## Data extract
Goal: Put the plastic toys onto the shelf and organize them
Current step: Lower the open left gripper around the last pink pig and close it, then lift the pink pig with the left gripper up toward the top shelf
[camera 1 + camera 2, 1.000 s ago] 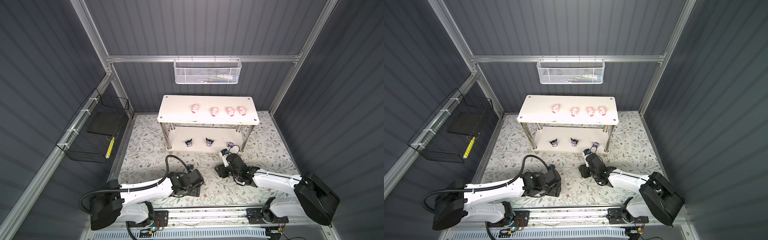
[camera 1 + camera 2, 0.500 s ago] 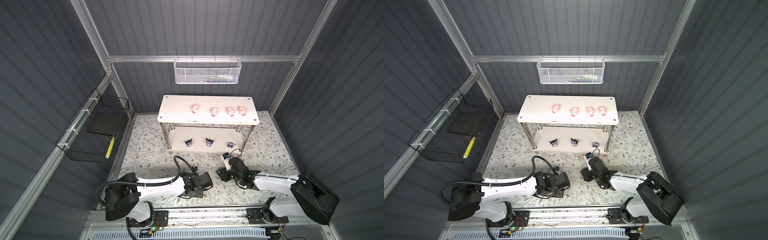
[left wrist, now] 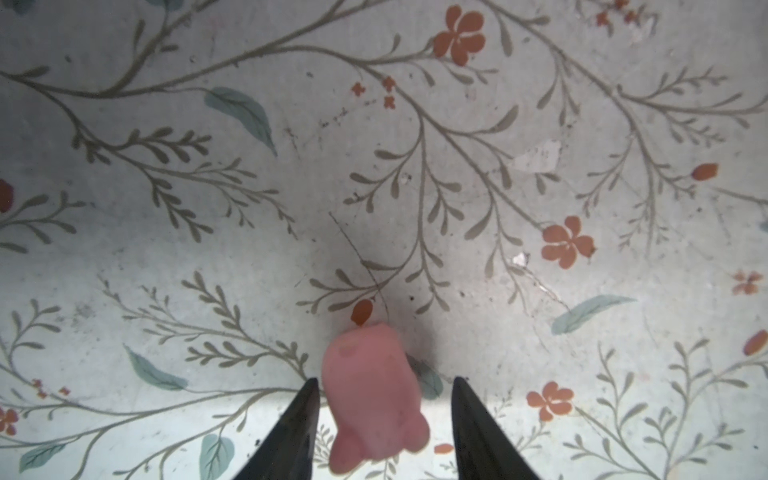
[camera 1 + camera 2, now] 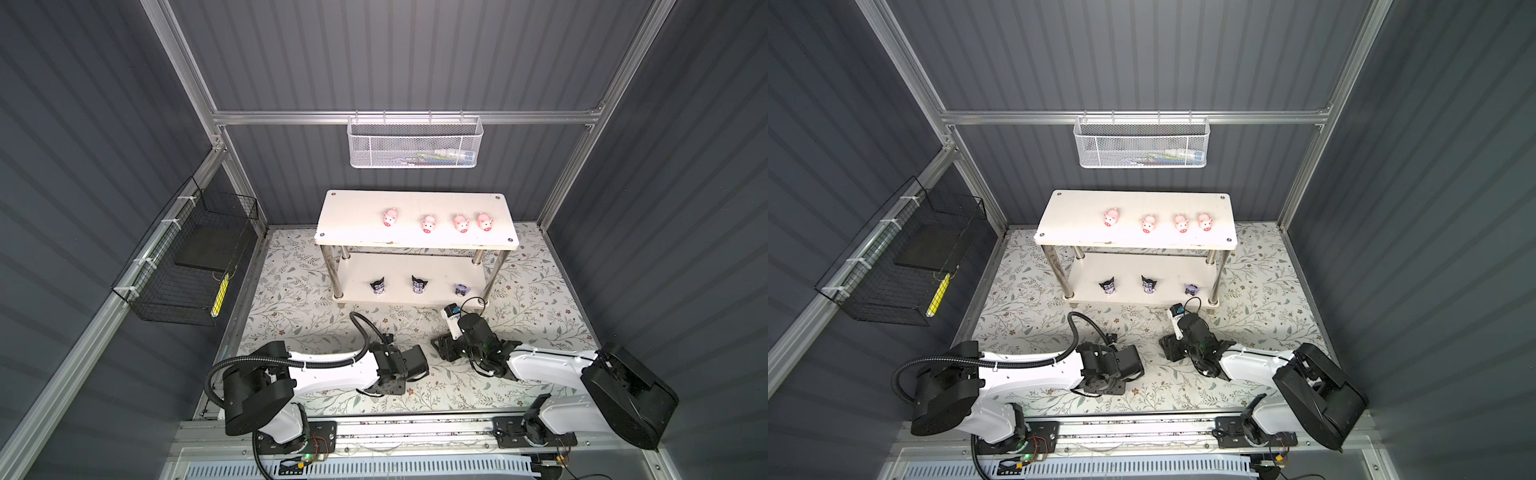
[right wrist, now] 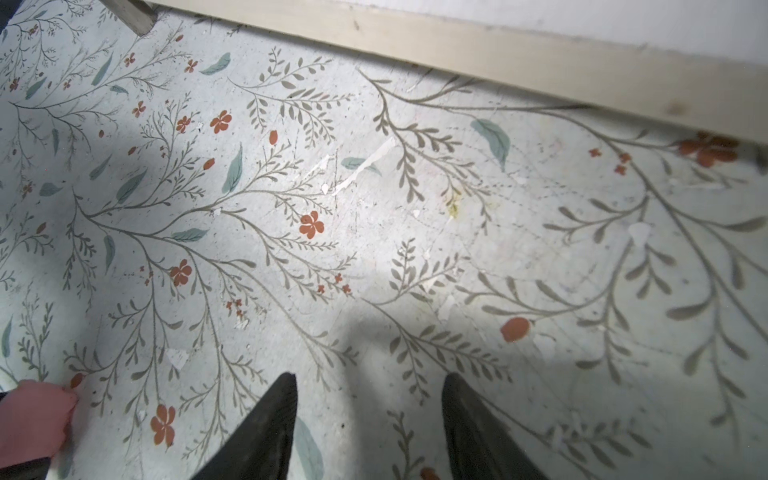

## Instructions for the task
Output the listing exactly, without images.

## Solution
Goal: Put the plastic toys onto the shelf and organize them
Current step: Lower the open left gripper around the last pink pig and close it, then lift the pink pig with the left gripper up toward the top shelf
[camera 1 + camera 2, 1.000 s ago] 
[camera 1 + camera 2, 0.500 s ago] 
[left wrist, now] 
[camera 1 + camera 2, now] 
[right wrist, now] 

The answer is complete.